An Argentine judge on Nov. 8 embargoed the assets of Chevron corporation in the country, in a win for plaintiffs trying to collect on a $19 billion judgment against the company in Ecuador for environmental damage in the Amazon rainforest. Judge Adrian Elcuj Miranda upheld a petition filed by an Ecuadoran court under terms of a regional pact, the Inter-American Treaty of Extraterritorial Enforcement of Sentencies. The embargo covers 100% of local subsidiary Chevron Argentina's stock—valued at roughly $2 billion—as well as its 14% stake in the company Oleoductos del Valle, 40% of the company's oil sales to refineries, and 40% of the funds it has deposited in Argentine banks. Chevron is the fourth-largest oil producer in Argentina, with output of 35,000 barrels per day in 2011.
On Oct. 9, the US Supreme Court declined to hear Chevron corporation's bid to block global enforcement of a $19 billion judgment by a court in Ecuador, a victory for 30,000 rainforest dwellers who brought litigation over the pollution of their lands. Chevron had asked the high court to uphold an injunction imposed in March 2010 by US Judge Lewis Kaplan in New York that would have barred worldwide enforcement of Ecuador's judgment. That injunction was overturned in January by the US Second Circuit Court of Appeals, which ruled that the oil company could challenge the Ecuadoran judgement "only defensively, in response to attempted enforcement," which the rainforest dwellers had not attempted and might never attempt in New York. The Supreme Court's rejection of the case lets the Second Circuit decision stand.
Four Nigerian residents and an advocacy group told a Dutch court on Oct. 11 that Shell should be held liable for damage from oil pollution in the Niger Delta. The suit, which was filed by the four villagers and Friends of the Earth Netherlands in 2008, is the first time a Dutch company has been sued for the alleged misconduct of its foreign subsidiary. Shell has maintained throughout the trial that the case should be heard in Nigeria and that the Dutch court does not have jurisdiction. Friends of the Earth Netherlands says that the case could set an international precedent encouraging victims of pollution by Western corporations to sue in the Netherlands and other nations in the EU, noting that there are hundreds of thousands of pollution victims in Nigeria alone. Shell argues that the pollution damage was caused by thieves who sabotaged the oil lines and that its local subsidiary fulfilled its duty in cleaning up the spills. A verdict in this case is expected by early 2013.
Venezuela's state oil company PDVSA has confirmed an oil spill reported by Curaçao authorities on August 17 at the autonomous Dutch territory's Isle refinery, which is operated by the Venezuelan parastatal. PDVSA said Aug. 30 that is has been working with local authorities to contain the spill. But local environmental organizations charge that PDVSA responded late to the emergency.
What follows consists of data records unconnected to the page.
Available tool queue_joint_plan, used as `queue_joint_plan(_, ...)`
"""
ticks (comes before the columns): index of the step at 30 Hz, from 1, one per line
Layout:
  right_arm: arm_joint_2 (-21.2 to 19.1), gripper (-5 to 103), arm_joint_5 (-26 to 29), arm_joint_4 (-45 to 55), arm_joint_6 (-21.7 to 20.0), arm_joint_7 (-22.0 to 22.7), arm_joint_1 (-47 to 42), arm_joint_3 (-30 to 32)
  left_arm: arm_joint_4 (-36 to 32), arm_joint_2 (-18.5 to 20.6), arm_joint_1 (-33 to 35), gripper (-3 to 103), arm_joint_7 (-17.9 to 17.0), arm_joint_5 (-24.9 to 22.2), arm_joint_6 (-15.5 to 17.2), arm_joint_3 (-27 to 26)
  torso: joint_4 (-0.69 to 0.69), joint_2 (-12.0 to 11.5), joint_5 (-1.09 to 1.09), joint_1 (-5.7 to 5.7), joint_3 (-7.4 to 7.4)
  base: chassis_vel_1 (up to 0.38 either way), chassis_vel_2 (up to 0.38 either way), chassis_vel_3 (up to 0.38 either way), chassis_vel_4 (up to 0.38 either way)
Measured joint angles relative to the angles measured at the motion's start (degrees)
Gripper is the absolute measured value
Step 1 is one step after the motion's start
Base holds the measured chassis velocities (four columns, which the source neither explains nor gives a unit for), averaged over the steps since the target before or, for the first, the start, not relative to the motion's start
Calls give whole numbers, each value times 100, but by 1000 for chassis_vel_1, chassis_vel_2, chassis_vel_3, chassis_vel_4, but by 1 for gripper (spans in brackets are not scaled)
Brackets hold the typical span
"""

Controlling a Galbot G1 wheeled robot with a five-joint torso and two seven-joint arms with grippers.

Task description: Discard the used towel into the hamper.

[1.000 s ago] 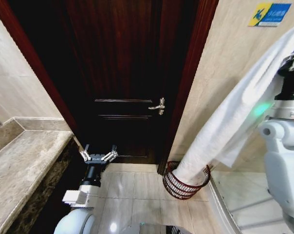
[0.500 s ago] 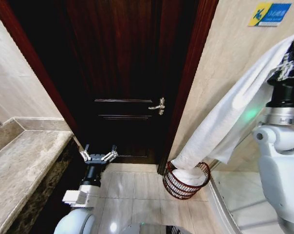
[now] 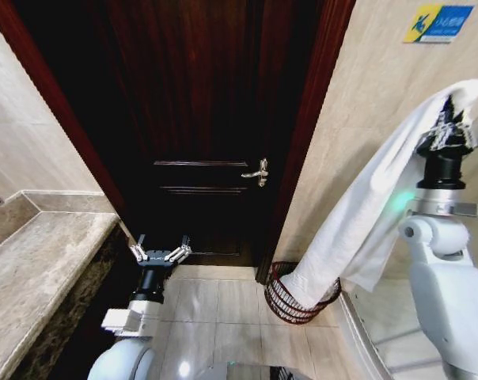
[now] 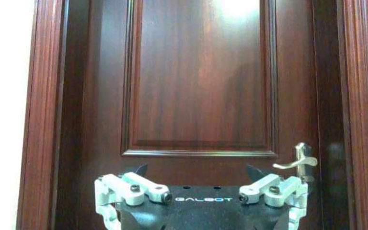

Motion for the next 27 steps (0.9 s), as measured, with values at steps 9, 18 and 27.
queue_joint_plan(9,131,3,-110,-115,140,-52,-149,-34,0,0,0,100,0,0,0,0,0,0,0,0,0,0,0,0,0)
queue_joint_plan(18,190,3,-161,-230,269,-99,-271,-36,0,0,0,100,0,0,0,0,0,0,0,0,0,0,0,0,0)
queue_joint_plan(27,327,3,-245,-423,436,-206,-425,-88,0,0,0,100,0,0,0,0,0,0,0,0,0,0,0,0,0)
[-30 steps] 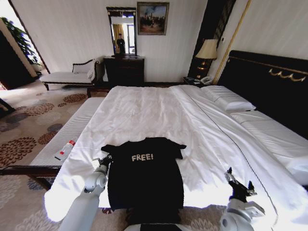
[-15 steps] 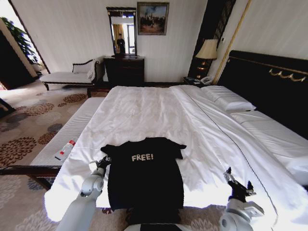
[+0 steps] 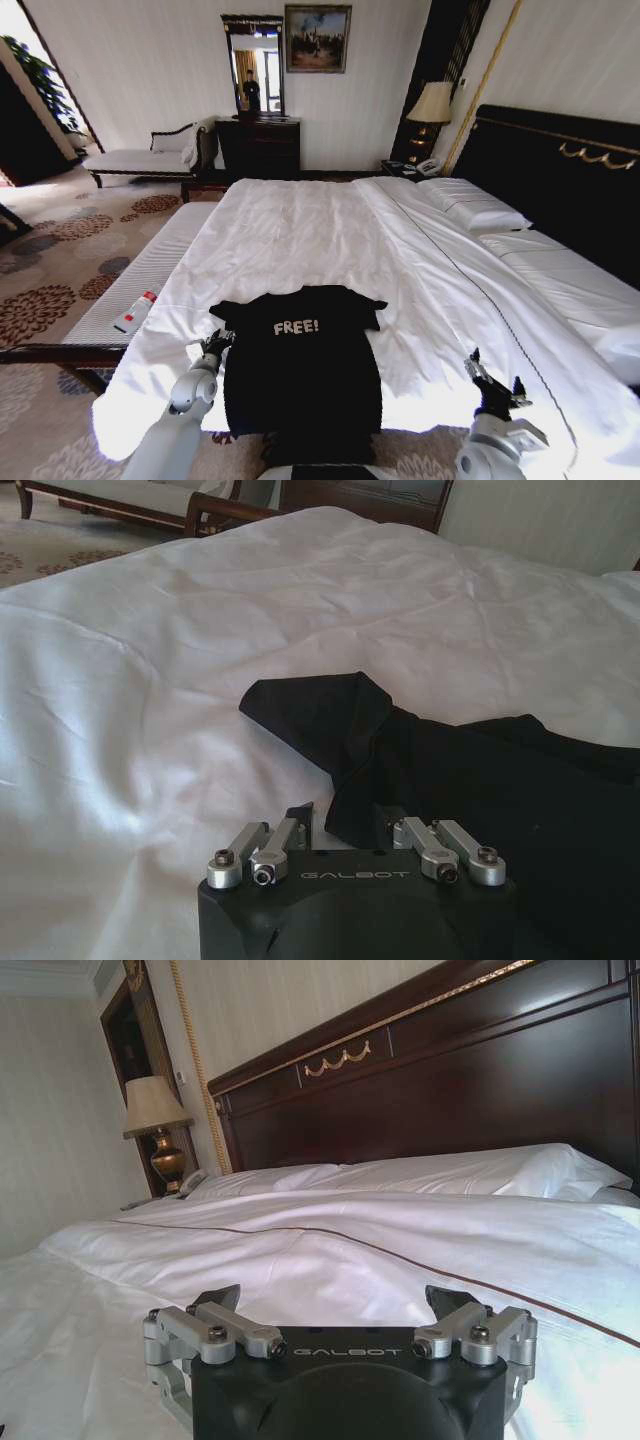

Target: Fold the clothes on the bed.

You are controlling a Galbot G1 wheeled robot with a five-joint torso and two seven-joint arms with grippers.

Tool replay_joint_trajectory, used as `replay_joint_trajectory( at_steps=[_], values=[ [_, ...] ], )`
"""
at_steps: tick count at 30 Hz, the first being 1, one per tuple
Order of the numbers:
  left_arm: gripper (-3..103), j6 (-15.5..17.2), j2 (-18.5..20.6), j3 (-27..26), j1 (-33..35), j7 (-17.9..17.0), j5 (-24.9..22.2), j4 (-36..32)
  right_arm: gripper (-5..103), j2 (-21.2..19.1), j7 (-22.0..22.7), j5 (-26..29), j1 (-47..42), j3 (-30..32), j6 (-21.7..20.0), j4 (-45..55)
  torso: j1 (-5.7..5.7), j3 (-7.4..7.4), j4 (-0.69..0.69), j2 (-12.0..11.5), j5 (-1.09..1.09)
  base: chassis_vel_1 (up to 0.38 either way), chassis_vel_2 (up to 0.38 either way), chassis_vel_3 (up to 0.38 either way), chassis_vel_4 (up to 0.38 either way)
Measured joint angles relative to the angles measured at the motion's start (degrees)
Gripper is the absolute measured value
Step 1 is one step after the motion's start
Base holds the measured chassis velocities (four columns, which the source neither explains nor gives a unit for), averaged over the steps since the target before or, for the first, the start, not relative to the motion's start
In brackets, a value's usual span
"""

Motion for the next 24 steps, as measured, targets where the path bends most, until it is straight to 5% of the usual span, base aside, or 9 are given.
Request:
replay_joint_trajectory(
  at_steps=[6, 10, 24],
  values=[
    [11, -0.02, -0.06, 0.1, -0.33, -0.03, -0.01, 0.18, 100, 0.0, 0.06, -0.03, 0.53, -0.04, 0.0, -0.69, 0.0, 0.0, 0.0, 0.0, 0.0, 0.0, 0.0, 0.0, 0.0],
    [3, -0.02, -0.03, 0.02, -0.44, -0.04, -0.08, 0.18, 100, -0.01, 0.08, -0.03, 0.88, -0.06, 0.01, -1.13, 0.0, 0.0, 0.0, 0.0, 0.0, 0.0, 0.0, 0.0, 0.0],
    [0, -1.2, 1.9, -3.49, 6.86, -0.98, 1.2, -6.14, 100, -0.48, 0.17, 0.05, 2.4, -0.24, -0.02, -3.02, 0.0, 0.0, 0.02, 0.0, 0.0, 0.0, 0.0, 0.0, 0.0]
  ],
)
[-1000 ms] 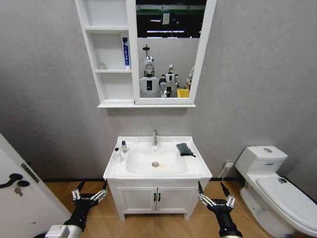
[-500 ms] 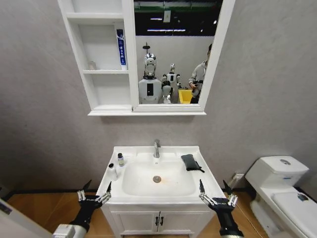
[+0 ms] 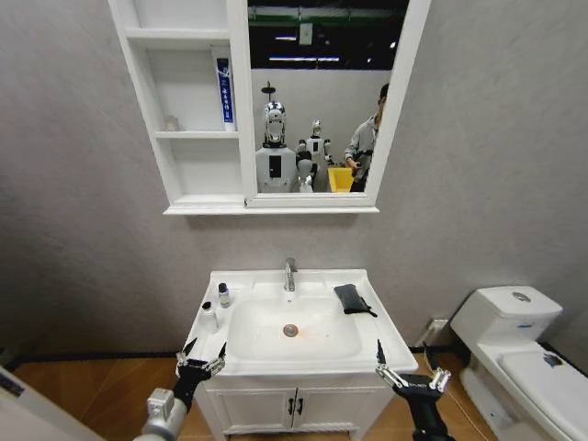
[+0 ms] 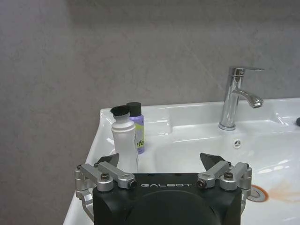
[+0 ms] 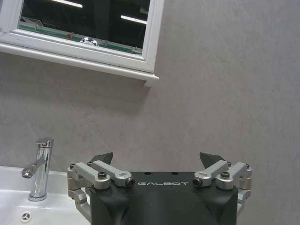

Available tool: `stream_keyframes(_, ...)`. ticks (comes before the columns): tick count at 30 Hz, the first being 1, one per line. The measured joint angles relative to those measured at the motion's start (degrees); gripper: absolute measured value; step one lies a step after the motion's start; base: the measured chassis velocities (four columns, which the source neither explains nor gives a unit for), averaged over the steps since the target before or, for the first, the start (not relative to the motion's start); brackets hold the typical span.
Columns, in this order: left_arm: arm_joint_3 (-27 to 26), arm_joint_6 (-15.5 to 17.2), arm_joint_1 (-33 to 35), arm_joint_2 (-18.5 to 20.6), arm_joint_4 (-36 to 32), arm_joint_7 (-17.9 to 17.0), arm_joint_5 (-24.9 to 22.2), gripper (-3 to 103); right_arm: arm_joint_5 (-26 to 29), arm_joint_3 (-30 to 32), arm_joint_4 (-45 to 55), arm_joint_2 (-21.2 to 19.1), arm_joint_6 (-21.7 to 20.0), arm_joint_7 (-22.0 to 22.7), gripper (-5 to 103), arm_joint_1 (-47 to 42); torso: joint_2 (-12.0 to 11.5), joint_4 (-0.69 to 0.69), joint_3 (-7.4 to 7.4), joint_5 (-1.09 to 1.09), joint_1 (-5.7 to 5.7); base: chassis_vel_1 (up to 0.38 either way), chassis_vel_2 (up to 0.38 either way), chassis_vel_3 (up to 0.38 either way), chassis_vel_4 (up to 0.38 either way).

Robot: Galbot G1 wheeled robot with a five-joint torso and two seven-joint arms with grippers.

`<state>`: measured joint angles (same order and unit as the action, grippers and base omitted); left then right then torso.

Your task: Move facial cleanser and shampoo from washbasin to cabinet, then wipe washbasin with towel.

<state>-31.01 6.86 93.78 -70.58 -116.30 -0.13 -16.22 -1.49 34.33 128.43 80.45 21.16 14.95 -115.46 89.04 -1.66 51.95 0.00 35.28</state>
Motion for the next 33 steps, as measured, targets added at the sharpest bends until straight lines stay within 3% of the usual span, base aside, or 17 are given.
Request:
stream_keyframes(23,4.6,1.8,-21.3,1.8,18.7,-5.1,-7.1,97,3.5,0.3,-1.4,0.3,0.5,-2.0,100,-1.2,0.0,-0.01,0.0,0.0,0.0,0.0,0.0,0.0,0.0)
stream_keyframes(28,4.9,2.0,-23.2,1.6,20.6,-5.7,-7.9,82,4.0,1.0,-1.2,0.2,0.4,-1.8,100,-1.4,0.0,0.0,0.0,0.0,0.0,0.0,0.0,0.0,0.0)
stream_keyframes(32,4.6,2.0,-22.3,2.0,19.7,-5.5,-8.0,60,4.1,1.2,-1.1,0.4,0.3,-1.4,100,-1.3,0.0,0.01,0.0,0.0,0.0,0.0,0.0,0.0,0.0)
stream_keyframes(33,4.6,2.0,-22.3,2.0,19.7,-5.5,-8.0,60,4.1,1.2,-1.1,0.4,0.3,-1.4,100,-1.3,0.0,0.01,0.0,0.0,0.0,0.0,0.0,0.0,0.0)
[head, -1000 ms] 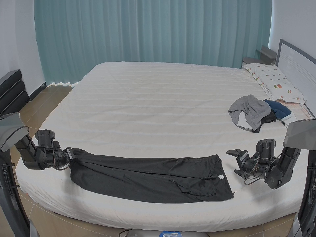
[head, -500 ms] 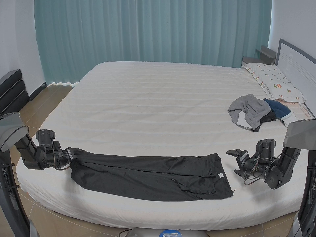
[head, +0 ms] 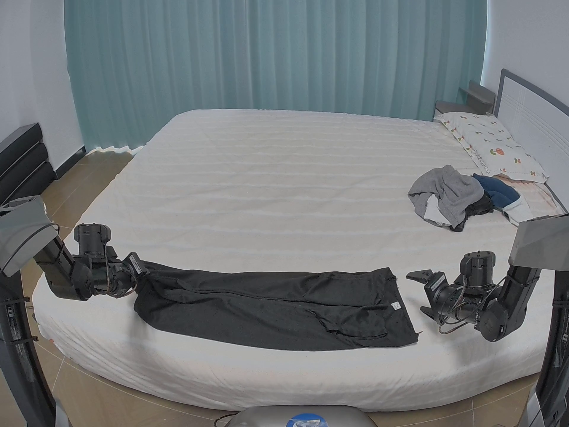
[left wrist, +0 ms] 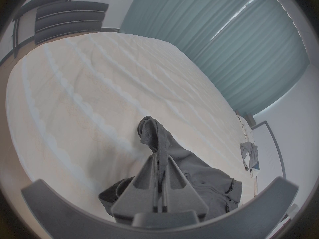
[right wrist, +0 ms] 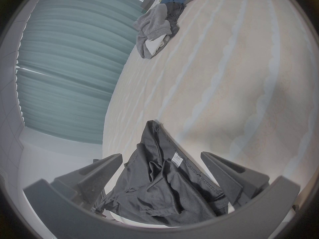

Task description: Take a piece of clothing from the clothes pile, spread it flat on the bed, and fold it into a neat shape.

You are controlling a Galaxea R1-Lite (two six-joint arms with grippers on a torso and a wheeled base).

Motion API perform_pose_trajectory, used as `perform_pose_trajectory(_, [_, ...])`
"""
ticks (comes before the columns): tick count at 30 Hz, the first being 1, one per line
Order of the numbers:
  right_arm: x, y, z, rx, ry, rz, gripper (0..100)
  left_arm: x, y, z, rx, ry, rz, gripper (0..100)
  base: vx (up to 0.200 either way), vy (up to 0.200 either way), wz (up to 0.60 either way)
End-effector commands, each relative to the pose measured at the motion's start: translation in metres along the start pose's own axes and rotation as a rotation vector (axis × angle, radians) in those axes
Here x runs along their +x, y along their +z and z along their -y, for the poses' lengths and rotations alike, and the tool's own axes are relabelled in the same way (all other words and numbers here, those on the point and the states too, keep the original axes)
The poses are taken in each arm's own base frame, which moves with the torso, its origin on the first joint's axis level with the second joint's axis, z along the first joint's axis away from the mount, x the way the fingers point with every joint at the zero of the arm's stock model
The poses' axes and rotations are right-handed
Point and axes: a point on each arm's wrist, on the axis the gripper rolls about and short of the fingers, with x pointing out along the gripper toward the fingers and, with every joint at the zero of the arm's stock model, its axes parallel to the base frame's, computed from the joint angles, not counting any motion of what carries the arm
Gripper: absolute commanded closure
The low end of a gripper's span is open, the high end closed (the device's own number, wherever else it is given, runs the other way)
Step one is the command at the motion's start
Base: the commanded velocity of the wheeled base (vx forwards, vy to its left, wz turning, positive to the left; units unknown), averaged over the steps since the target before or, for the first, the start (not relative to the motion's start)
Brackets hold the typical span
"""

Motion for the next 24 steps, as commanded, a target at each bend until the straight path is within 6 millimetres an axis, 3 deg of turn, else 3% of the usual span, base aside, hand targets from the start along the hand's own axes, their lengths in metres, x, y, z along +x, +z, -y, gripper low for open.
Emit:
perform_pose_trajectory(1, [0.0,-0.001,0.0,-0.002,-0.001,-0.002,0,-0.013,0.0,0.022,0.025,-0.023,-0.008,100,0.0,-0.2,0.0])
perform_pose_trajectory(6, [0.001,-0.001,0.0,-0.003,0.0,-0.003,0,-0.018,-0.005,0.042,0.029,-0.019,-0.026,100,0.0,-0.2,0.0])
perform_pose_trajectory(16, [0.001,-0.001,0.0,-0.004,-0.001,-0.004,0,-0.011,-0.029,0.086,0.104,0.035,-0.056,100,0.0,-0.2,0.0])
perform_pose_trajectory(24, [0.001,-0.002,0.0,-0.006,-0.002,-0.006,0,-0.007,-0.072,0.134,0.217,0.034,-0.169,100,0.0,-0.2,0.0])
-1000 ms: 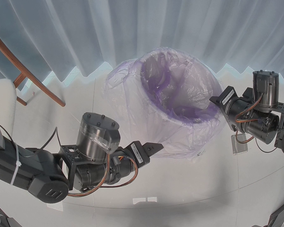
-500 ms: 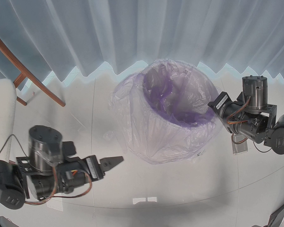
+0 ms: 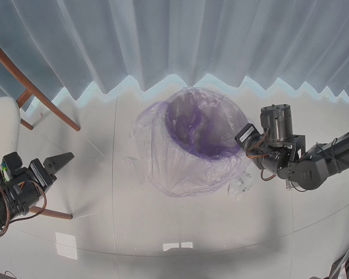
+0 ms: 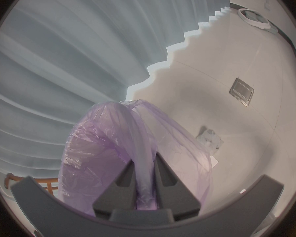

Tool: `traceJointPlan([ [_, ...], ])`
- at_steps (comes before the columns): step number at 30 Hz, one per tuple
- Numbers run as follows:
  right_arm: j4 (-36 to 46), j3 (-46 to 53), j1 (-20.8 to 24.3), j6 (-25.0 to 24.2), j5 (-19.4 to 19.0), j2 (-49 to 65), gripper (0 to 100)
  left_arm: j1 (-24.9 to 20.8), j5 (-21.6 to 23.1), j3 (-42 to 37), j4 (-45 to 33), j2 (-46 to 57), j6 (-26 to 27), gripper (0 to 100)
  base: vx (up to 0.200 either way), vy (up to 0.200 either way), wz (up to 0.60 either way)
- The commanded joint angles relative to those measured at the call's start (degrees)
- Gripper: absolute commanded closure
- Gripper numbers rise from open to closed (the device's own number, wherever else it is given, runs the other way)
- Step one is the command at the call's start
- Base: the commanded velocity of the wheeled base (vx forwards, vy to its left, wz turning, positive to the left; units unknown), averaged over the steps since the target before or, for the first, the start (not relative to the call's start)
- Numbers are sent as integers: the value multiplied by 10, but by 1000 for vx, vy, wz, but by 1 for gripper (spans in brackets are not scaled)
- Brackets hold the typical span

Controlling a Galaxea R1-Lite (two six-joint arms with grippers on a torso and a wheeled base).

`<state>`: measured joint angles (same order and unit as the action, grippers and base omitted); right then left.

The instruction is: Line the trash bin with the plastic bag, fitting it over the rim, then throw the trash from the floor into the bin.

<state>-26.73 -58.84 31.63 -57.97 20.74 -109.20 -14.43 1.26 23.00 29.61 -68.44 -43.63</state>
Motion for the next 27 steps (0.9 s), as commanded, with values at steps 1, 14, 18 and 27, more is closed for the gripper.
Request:
traceJointPlan([
  [1, -8, 5, 17, -4, 4, -53, 100, 44, 16, -2, 10, 35, -8, 0, 0, 0, 0],
  [14, -126, 68, 79, 80, 1, -97, 100, -12, 70, 8, 33, 3, -41, 0, 0, 0, 0],
  [18, -243, 137, 81, 189, 1, -103, 100, -67, 69, 41, 27, -87, 34, 0, 0, 0, 0],
  [27, -475, 263, 96, 327, -12, -121, 100, -125, 45, 131, -107, -202, 37, 0, 0, 0, 0],
])
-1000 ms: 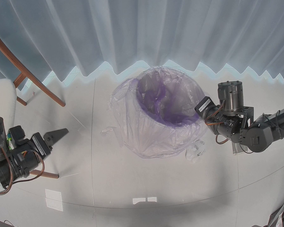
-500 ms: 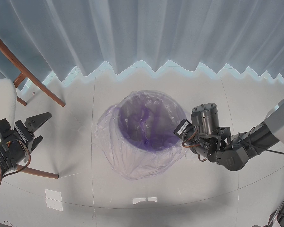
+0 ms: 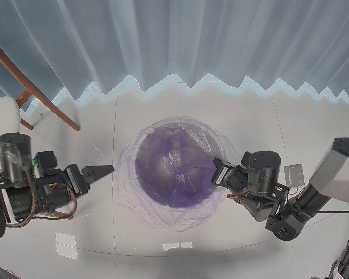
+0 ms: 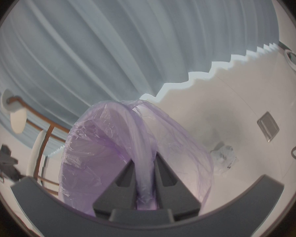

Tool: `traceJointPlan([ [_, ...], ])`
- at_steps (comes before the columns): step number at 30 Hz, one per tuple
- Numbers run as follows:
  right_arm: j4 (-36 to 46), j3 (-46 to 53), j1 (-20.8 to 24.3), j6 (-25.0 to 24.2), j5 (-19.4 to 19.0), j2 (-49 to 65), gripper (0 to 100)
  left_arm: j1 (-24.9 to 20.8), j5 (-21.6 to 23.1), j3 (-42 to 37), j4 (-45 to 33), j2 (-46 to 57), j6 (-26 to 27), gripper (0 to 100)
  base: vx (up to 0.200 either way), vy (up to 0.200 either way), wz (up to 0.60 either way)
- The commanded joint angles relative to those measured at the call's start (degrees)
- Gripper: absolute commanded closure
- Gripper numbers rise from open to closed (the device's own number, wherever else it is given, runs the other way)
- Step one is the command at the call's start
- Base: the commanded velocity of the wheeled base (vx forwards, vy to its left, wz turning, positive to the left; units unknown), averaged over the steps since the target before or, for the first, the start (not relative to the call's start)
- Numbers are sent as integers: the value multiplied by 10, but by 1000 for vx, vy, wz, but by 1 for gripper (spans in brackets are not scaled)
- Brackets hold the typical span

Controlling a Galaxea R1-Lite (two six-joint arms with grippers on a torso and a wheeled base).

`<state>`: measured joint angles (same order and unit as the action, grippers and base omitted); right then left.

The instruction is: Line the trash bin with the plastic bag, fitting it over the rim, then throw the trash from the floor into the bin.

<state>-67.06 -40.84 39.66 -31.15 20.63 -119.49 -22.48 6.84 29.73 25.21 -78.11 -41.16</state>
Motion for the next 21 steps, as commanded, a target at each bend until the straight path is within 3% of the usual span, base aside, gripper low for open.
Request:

Peter van Leeuwen, chair of Clean Environment on Curaçao (SMOC), asserted that neither PDVSA nor the territory's government had contingency plans in place for such a disaster, and stated that the island's Jan Kok nature preserve, a critical flamingo habitat, has been impacted. "This is probably the biggest disaster in Curaçao," he said. "The whole area of Jan Kok is black. The birds are black. The crabs are black. The plants are black. Everything is draped in oil." (El Universal, Caracas, Aug. 30; AP, Aug. 27)
Gunmen attacked two ships off the coast of Nigeria's oil-rich southern delta Aug. 4, killing two naval troops protecting the vessels and seizing four foreign workers before fleeing. Six naval troops were aboard the vessel, which belongs to the Sea Truck oil services company. The Nigerian navy has dispatched boats and a helicopter to the area. Sporadic attacks on oil infrastructure in the Niger Delta have continued despite a 2009 amnesty for militant groups. (AP, Radio Netherlands, Aug. 4)
A federal court in Brazil on Aug. 1 ordered Chevron and drilling company Transocean to suspend all oil drilling in the country within 30 days in the wake of two oil spills off the coast of Rio de Janeiro. A judge for Brazil's Regional Federal Court of the Second Region ruled that each company must pay 500 million reals, or $244 million, for every day that they do not comply with the suspension. In November, a Chevron appraisal well leaked 155,000 gallons of oil. In March, oil started leaking again from the well and Chevron suspended production in that oil field. In its ruling, the court rationalized that two oil spills in the span of four months demonstrated that Chevron and Transocean cannot operate the wells safely. Chevron plans to appeal the ruling, saying that it complied with all applicable laws and industry standards.